但裂缝极不稳定,每一次波动都可能引发因果风暴。
“走,还是留?”何静的枪口对准首领,后背抵着陈老先生,“留,我们会死;走,这个文明会烂在平静里。”
陆研新看着陈老先生手里的木雕,又看着裂缝外的追猎者,突然笑了:“我们是六棱椎,不是只会看的观测者。”
他把木雕塞进陈老先生手里,转身走向能量罩后的首领:“你们用高维的刀剪记忆,那我们就用高维的光,把‘冗余’的人性,还给这个世界。”
金一诺的仙体灵韵暴涨,淡金色的光裹住整个中继站;守白的画笔蘸着灵韵,在空气中画出无数“冗余记忆”的光丝;诺亚的量子模型锁定追猎者的“剪刀”频率;刘知非的符纸化作漫天星火——六棱椎的灵韵,与陈老先生藏起来的“人性碎片”共振,像投入死水的石子,激起层层涟漪。
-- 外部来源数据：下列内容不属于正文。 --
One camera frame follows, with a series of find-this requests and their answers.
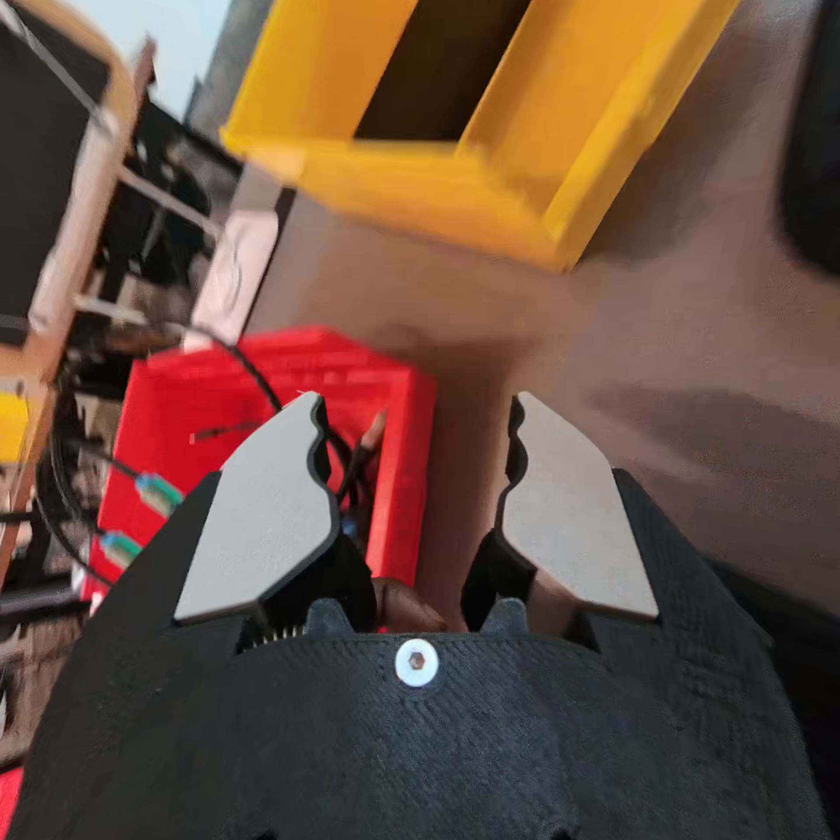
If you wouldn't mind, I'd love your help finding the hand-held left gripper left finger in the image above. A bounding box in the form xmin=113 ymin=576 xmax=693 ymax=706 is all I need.
xmin=172 ymin=392 xmax=342 ymax=626

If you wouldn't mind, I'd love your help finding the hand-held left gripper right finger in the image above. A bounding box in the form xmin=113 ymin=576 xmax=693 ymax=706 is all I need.
xmin=497 ymin=392 xmax=660 ymax=623

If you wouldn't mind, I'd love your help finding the red plastic bin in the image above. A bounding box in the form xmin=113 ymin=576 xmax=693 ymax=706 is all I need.
xmin=82 ymin=325 xmax=439 ymax=601

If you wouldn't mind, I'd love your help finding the yellow plastic bin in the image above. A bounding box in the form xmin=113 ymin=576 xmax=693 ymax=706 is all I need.
xmin=220 ymin=0 xmax=742 ymax=273

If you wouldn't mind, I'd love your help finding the person's left hand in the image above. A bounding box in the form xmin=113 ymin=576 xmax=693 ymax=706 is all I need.
xmin=376 ymin=577 xmax=448 ymax=635

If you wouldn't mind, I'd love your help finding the black wood-edged board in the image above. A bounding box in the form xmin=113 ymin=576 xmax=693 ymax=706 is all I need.
xmin=0 ymin=0 xmax=158 ymax=368

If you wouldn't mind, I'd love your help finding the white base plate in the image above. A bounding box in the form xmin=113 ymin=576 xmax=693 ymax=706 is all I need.
xmin=192 ymin=209 xmax=281 ymax=337

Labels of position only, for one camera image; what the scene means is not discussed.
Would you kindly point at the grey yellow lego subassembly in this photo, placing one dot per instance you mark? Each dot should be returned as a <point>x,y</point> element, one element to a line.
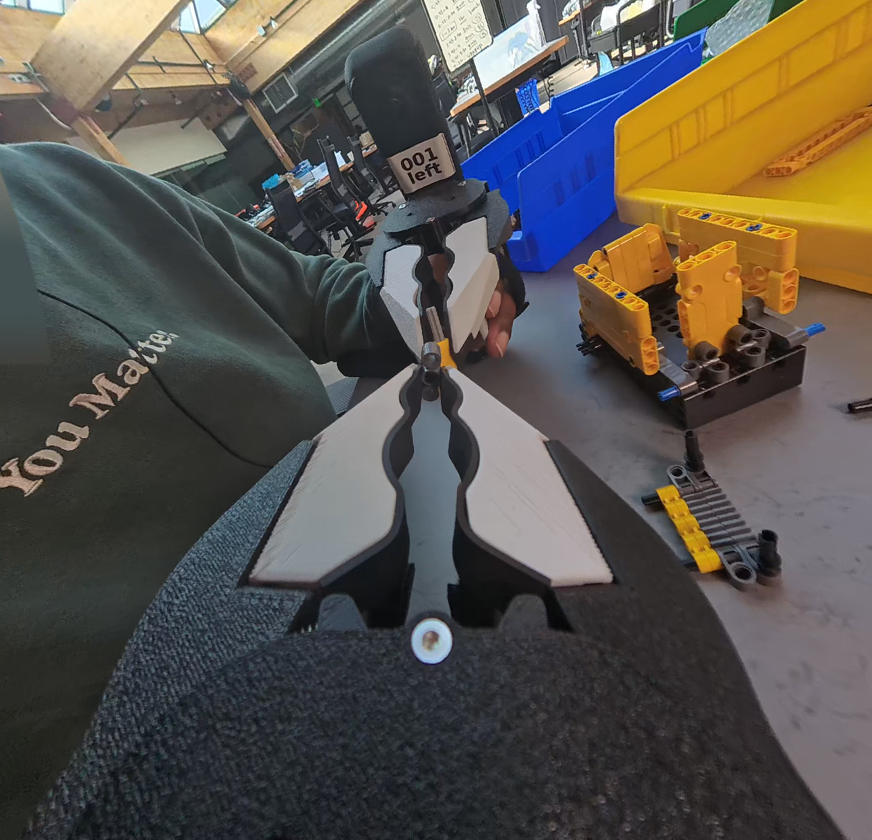
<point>715,520</point>

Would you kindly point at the green plastic bin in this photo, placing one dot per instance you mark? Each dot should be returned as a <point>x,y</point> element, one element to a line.
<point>708,2</point>

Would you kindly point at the white sign board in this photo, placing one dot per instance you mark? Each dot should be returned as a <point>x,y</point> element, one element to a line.
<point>456,15</point>

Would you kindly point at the person's left hand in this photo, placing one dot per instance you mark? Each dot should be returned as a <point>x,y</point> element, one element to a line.
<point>504,315</point>

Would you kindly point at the orange lego frame panel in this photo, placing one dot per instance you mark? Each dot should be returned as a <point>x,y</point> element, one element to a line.
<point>817,141</point>

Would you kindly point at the pile of small lego pins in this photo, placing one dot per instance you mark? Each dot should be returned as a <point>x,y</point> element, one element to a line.
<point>860,404</point>

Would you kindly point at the dark grey lego connector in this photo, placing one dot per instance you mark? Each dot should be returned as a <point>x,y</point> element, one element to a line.
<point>430,361</point>

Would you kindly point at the yellow plastic bin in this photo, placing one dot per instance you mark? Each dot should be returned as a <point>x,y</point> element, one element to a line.
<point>749,117</point>

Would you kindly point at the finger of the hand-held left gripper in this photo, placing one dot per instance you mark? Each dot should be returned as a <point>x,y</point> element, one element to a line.
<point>402,295</point>
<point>470,281</point>

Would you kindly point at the long wooden office desk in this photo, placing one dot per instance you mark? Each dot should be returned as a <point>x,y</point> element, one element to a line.
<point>511,77</point>

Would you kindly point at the yellow black lego model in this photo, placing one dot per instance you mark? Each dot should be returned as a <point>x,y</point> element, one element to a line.
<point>681,308</point>

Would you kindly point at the black office chair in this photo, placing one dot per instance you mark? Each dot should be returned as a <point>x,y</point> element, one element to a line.
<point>293,220</point>
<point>347,186</point>

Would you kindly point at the black mesh chair back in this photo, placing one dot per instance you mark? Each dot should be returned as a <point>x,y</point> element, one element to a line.
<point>343,396</point>

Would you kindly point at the person's left forearm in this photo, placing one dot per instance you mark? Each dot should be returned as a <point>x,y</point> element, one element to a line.
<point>286,274</point>

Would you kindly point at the light grey lego pin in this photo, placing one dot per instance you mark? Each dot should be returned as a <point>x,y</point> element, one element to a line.
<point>433,323</point>

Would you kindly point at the blue plastic bin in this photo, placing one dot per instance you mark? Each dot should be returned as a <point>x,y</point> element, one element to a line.
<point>565,172</point>

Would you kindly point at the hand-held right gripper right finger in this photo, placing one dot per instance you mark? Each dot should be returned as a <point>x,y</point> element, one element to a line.
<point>531,513</point>

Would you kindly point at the heap of plastic bags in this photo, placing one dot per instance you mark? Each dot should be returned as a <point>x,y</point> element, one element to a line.
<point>756,2</point>

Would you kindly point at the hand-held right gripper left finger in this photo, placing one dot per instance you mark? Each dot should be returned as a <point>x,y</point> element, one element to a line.
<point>327,513</point>
首领的能量罩开始闪烁,他身后的追猎者,有个突然停下动作,摸着自己的胸口——那里是被剪碎的“记忆残渣”,正被六棱椎的灵韵唤醒。
“你们会毁了这个世界!”首领怒吼着开火,能量束冲向陆研新。
“不,”陆研新迎着光,指尖划过棱镜信号的裂缝,“我们只是让它,重新活过来。”
裂缝骤然扩大,六棱椎的意识被卷回实验室,陈老先生的木雕在灵韵里发光,像枚投进未来的种子。光屏上,2650年的时空开始震荡,无数“被优化”的记忆光丝重新亮起,像星星刺破了平静的夜。
实验室里,灵韵监测仪还在跳着混乱的频谱,陆研新看着掌心残留的焊锡味,轻声说:“治愈的真正意义,从来不是‘没有痛苦’,是‘带着痛苦,依然能爱’。”
窗外的月光照进来,落在记忆琥珀上,金曼如雕刻玫瑰的灵韵,与陈老先生的木雕共振着——那是未被剪断的、属于人的温度,是穿越时空的、永远不会被优化的答案。
而棱镜信号的频谱,又开始跳动新的坐标,指向更遥远的、未被选择的路。